As an alternative, other no-setup Vector Stores are available: Milvus (local), Qdrant, and FAISS.
For more advanced use cases, you may wish to use a dedicated Vector Store. Dataiku supports several third-party vector stores that require you to set up a dedicated connection beforehand:
Azure AI search
Elasticsearch
OpenSearch, including AWS OpenSearch services (both managed cluster & serverless)
Milvus (remote)
Pinecone
Pgvector (based on a PostgreSQL Connection)
Vertex Vector Search (based on a Google Cloud Storage Connection)
When creating the Embedding recipe, select the desired vector store type, then select your connection. You can also change the vector store type later, by editing the settings of the Knowledge Bank.

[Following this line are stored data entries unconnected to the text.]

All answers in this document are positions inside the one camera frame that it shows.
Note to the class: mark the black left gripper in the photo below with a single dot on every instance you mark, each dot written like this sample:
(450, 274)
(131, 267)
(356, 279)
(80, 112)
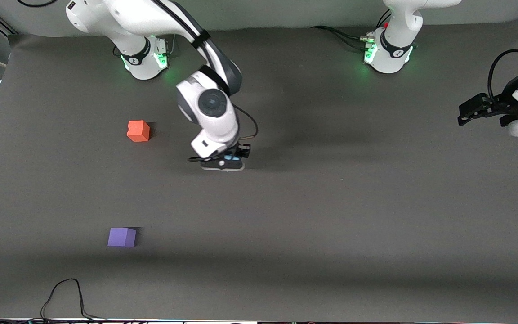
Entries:
(505, 102)

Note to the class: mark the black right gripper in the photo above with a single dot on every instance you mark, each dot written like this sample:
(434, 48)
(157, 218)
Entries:
(243, 150)

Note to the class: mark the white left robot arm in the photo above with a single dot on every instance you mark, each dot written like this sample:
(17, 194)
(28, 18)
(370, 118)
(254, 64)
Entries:
(391, 56)

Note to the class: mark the purple foam block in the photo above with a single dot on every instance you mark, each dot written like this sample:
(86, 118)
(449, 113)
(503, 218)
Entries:
(121, 237)

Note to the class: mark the light blue foam block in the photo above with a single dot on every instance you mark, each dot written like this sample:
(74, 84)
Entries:
(229, 157)

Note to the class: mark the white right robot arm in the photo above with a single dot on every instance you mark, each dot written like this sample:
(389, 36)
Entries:
(209, 117)

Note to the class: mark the orange foam block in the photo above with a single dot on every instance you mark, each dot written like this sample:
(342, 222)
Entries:
(138, 131)

DSS provides a default name for the index (may be known as “table”, “collection” or “service” depending on the type of vector store) that you can update if needed.
Note
When setting up an Elasticsearch, an OpenSearch, a Google Cloud Storage or a PostgreSQL connection, you must allow the connection to be used with Knowledge Banks. There is a setting in the connection panel to allow this.
Limitations¶
You need an Elasticsearch version >=7.14.0 to store a Knowledge Bank.
Elasticsearch >=8.0.0 and <8.8.0 supports only embeddings of size smaller than 1024. Embedding models generating larger embedding vectors will not work.
Milvus (local) does not support empty values in metadata. Dataiku fills empty values with defaults depending on the type (NaN for numbers, False for booleans, and empty string for other types).
Milvus (local and remote) does not support adding new metadata columns to already-built Knowledge Banks created from an Embed Documents recipe. New metadata columns are ignored until the Knowledge Bank is cleared and rebuilt.
Milvus (local and remote) supports switching update method from Smart sync to Append only after clearing the Knowledge Bank.
Only Private key authentication is supported for Google Cloud Storage connections used for Knowledge bank usage.
Smart update methods (Smart sync and Upsert) are not supported on the following vector store types: Pinecone, AWS OpenSearch serverless.
Note that, after running the embedding recipe, remote vector stores might take some time to update their indexing data in their respective user interfaces.
Pgvector supports filtering on metadata columns with names containing only alphanumeric characters and underscore
_.In pgvector, metadata columns with names containing only lowercase letters and underscore
_are stored in individual columns, while other columns (with names containing uppercase letters or other symbols) are nested into a json column calledmetadata.